Exercise
Every line of the material is to be transcribed verbatim, with images omitted.

Provided data

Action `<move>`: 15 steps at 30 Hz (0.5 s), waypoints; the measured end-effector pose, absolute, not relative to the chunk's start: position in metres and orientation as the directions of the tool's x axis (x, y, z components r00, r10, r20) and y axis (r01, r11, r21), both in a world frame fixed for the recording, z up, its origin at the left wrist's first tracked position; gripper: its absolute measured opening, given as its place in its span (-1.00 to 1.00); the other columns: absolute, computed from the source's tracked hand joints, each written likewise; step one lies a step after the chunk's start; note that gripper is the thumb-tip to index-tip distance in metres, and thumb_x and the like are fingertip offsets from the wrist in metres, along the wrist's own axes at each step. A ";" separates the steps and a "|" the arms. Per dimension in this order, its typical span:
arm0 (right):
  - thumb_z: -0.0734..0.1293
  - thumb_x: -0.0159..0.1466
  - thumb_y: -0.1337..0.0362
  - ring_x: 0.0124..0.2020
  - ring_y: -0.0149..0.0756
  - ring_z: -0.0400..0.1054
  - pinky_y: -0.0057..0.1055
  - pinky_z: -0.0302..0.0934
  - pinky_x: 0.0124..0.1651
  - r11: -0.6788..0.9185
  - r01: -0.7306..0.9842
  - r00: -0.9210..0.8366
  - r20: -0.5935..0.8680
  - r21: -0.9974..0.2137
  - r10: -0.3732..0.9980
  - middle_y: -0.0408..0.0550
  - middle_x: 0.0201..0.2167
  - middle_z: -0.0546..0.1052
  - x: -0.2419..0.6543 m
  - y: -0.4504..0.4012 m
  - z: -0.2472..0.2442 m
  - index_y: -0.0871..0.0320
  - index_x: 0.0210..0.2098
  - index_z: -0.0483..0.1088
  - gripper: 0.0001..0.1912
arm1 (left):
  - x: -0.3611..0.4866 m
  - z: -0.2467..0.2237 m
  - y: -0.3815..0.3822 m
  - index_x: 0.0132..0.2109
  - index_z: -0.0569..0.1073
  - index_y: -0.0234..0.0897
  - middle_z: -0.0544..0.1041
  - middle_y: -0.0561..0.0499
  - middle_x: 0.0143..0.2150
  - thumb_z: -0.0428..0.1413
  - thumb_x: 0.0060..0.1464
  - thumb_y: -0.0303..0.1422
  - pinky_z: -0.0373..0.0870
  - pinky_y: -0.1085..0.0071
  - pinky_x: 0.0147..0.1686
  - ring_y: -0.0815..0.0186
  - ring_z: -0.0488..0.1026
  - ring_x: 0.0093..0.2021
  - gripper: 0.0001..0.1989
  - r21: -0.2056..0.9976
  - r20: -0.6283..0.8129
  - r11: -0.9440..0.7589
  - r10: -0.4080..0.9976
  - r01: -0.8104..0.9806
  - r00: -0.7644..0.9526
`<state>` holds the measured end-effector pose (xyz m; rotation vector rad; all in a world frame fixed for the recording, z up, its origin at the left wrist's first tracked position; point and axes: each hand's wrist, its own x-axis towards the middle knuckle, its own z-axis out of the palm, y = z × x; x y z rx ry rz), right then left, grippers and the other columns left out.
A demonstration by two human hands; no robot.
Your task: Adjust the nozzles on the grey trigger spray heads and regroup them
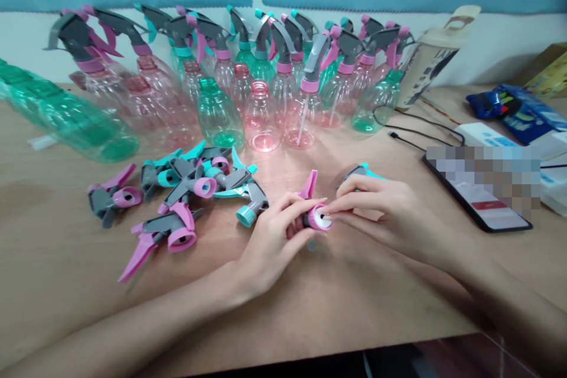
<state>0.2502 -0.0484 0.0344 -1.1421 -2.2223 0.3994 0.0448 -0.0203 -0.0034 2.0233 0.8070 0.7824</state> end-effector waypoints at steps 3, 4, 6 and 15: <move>0.21 0.31 0.36 -0.48 -0.46 0.27 -0.51 0.16 -0.45 0.592 0.633 -0.469 0.361 -0.499 0.806 -0.06 -0.38 0.41 0.251 -0.048 0.035 0.13 -0.25 0.53 -0.77 | 0.045 -0.004 -0.020 0.05 0.40 -0.17 0.34 0.08 -0.23 0.13 0.09 -0.57 0.34 0.52 -0.41 0.46 0.31 -0.39 -0.61 0.847 0.235 -0.466 0.758 0.254 0.608; 0.21 0.32 0.36 -0.47 -0.46 0.28 -0.52 0.16 -0.45 0.585 0.634 -0.465 0.355 -0.505 0.811 -0.05 -0.37 0.42 0.251 -0.048 0.035 0.13 -0.24 0.53 -0.77 | 0.045 -0.004 -0.020 0.05 0.40 -0.17 0.34 0.08 -0.23 0.13 0.09 -0.57 0.33 0.52 -0.41 0.47 0.31 -0.39 -0.62 0.849 0.233 -0.463 0.760 0.254 0.607; 0.22 0.31 0.34 -0.44 -0.45 0.31 -0.52 0.17 -0.44 0.572 0.632 -0.456 0.346 -0.523 0.820 -0.04 -0.36 0.43 0.253 -0.046 0.035 0.14 -0.23 0.53 -0.77 | 0.045 -0.004 -0.020 0.04 0.40 -0.18 0.34 0.08 -0.23 0.13 0.09 -0.58 0.33 0.52 -0.42 0.47 0.31 -0.40 -0.62 0.852 0.230 -0.458 0.763 0.254 0.605; 0.24 0.27 0.41 -0.40 -0.43 0.34 -0.53 0.18 -0.42 0.611 0.663 -0.514 0.330 -0.433 0.792 -0.08 -0.35 0.45 0.254 -0.047 0.035 0.10 -0.27 0.51 -0.79 | 0.045 -0.004 -0.021 0.03 0.42 -0.18 0.35 0.08 -0.24 0.13 0.08 -0.60 0.35 0.52 -0.40 0.47 0.29 -0.41 -0.61 0.841 0.255 -0.479 0.760 0.250 0.598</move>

Response box
Action `<move>`: 15 steps at 30 Hz (0.5 s), waypoints; the measured end-effector pose, absolute, not relative to the chunk's start: position in metres and orientation as the directions of the tool's x axis (x, y, z components r00, r10, r20) and y axis (r01, r11, r21), both in a world frame fixed for the recording, z up, its origin at the left wrist's first tracked position; gripper: its absolute measured opening, given as its place in its span (-1.00 to 1.00); the other columns: absolute, computed from the source's tracked hand joints, each written likewise; step one lies a step after the chunk's start; note that gripper is the thumb-tip to index-tip distance in metres, and thumb_x and the like are fingertip offsets from the wrist in metres, along the wrist's own axes at each step. A ";" separates the steps and a "|" the arms. Per dimension in this order, its typical span:
arm0 (right):
  - thumb_z: -0.0734..0.1293
  - thumb_x: -0.0159..0.1466
  - thumb_y: -0.1337..0.0362
  - ring_x: 0.0124..0.2020
  - ring_y: -0.0149..0.0756
  - ring_z: -0.0400..0.1054
  - pinky_y: -0.0057..0.1055
  - pinky_z: -0.0302..0.0934
  - pinky_x: 0.0124..0.1651
  - r11: -0.6788..0.9185
  - r01: -0.7306..0.9842
  - r00: -0.9210..0.8366
  - r20: -0.5935..0.8680
  - r21: -0.9974..0.2137
  - r10: -0.3732..0.9980
  - middle_y: -0.0408..0.0550
  - middle_x: 0.0201..0.2167
  - middle_z: -0.0546..0.1052
  - x: -0.2419..0.6543 m
  - y: -0.4504..0.4012 m
  - z: -0.2472..0.2442 m
  - index_y: -0.0871..0.0320
  - index_x: 0.0210..0.2098
  - index_z: -0.0483..0.1088
  - gripper: 0.0001..0.1912
arm1 (left):
  - x: -0.3611..0.4866 m
  - z: -0.2467..0.2237 m
  - y: -0.3815..0.3822 m
  - index_x: 0.0132..0.2109
  - index_z: -0.0569..0.1073
  - index_y: -0.0234..0.0897
  - middle_z: -0.0544..0.1041
  - middle_y: -0.0561..0.0499
  - middle_x: 0.0143..0.2150
  - thumb_z: -0.0428..0.1413
  - thumb_x: 0.0060..0.1464
  - thumb_y: -0.0303..0.1422
  - pinky_z: -0.0373..0.0870
  - pinky_y: -0.1085..0.0071
  - pinky_x: 0.0147..0.1686
  - ring_y: -0.0815..0.0186
  - ring_z: -0.0488..0.1026
  - ring_x: 0.0093..0.2021
  - gripper: 0.0001..0.1989
  - r21: -0.2056..0.9976
  - r20: -0.6283..0.8129
  - r11: -0.9440..0.7589
  - r10: -0.4080..0.9976
  - r01: -0.8104..0.9806
  - r00: -0.7644..0.9526
`<state>` holds the measured end-effector pose (xyz m; rotation vector rad; all in a world frame fixed for the recording, z up, its origin at the left wrist's first tracked position; point and axes: each hand's wrist, its own x-axis towards the middle knuckle, its own z-axis out of the palm, y = z × x; x y z rx ry rz), right then left, grippers and the other columns left out.
A demonstration by two human hands; no robot.
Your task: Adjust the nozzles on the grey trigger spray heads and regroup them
<state>0.2502 -0.0484 0.0344 -1.1421 -2.2223 0.3994 0.0448 -0.0203 -0.0034 2.0233 0.8070 0.7824</state> end-effector waypoints at steps 3, 4, 6 and 15: <move>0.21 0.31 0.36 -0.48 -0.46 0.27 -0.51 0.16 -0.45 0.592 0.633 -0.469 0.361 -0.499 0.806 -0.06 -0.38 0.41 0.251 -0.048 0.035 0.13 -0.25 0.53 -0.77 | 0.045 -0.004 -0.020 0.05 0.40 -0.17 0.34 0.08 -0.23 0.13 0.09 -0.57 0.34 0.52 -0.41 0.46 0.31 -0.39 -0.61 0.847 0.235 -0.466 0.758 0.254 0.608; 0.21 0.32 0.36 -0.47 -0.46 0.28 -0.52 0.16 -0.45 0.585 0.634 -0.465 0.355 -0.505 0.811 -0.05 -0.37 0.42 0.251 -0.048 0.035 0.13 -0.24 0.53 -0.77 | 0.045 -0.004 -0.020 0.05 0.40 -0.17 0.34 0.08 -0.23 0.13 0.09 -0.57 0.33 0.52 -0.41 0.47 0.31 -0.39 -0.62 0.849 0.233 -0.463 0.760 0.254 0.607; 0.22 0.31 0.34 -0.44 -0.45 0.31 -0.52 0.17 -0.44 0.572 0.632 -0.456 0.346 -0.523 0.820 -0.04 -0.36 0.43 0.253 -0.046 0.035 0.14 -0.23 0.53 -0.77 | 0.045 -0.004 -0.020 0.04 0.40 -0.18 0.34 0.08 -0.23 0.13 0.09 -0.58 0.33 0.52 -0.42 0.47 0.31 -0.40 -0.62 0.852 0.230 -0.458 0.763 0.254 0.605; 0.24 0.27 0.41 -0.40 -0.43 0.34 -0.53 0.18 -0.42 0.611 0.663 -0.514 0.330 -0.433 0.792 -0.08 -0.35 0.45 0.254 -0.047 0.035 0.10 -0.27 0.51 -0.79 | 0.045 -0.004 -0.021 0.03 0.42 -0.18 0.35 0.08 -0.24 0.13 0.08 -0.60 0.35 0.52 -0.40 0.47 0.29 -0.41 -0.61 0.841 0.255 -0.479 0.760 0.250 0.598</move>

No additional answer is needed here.